◆ Activity: Exactly the lines from the beginning of the listing below through the line that contains "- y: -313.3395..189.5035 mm" should be transcribed, and pictures must stay out.

◆ Dataset extract:
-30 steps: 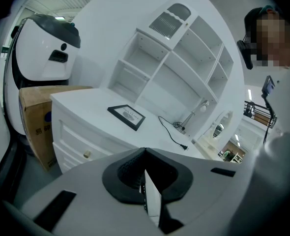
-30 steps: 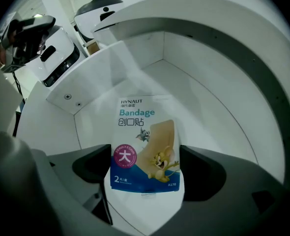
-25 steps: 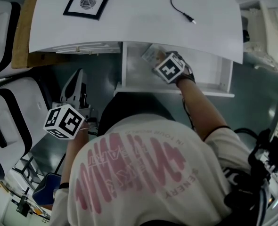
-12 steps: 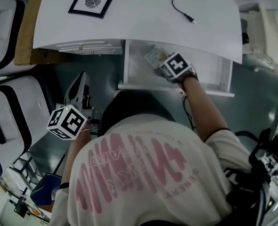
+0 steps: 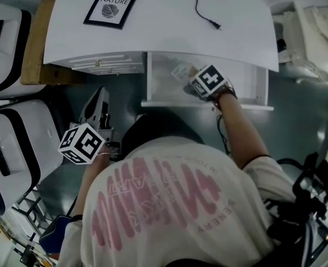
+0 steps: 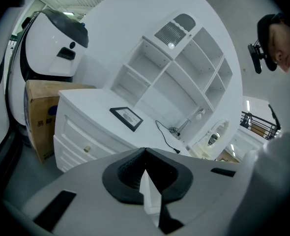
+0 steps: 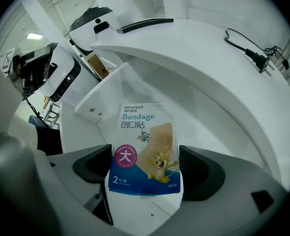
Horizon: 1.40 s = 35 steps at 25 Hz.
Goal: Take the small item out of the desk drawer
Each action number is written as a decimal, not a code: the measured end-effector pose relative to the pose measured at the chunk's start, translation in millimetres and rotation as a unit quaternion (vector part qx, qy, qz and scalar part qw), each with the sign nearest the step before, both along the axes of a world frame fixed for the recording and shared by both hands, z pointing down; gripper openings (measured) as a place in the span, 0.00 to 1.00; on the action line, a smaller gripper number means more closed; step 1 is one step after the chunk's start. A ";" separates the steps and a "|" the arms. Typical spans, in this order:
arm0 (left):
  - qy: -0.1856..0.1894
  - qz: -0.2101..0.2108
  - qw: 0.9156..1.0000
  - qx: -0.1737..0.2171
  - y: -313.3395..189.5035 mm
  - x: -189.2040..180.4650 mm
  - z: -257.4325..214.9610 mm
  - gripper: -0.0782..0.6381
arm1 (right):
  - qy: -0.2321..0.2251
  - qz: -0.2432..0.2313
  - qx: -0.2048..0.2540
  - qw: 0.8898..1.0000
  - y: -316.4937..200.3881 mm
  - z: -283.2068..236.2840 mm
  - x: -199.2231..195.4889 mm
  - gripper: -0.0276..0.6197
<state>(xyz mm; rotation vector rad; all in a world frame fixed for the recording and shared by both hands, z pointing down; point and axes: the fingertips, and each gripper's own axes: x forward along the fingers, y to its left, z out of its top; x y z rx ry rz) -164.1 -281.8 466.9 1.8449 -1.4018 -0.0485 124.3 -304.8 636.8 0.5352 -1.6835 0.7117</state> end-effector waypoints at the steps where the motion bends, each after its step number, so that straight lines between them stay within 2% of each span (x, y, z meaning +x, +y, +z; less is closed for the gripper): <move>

◆ Solution to the exercise:
-30 steps: 
-30 steps: 
-25 steps: 
-12 steps: 
+0 steps: 
+0 steps: 
+0 steps: 
Horizon: 1.40 s = 35 steps at 25 Hz.
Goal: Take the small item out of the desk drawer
Each action number is written as a decimal, not a code: the measured end-effector pose relative to the pose measured at the chunk's start, translation in millimetres and rotation as a unit quaternion (vector part qx, qy, qz and scalar part qw), each with the sign nearest the step before, both along the axes of a world frame fixed for the recording and shared by both hands, z pointing down; gripper openings (measured) as a place in the span, 0.00 to 1.00; on the action line, a smaller gripper number means more closed; step 1 is one step after the chunk's start. A ";" separates the steps and a "|" the arms. Typical spans, in this order:
arm0 (left):
  - qy: -0.1856..0.1894
  - qz: -0.2101..0.2108
  - qw: 0.9156..1.0000
  - qx: -0.1737..0.2171
  - y: -313.3395..189.5035 mm

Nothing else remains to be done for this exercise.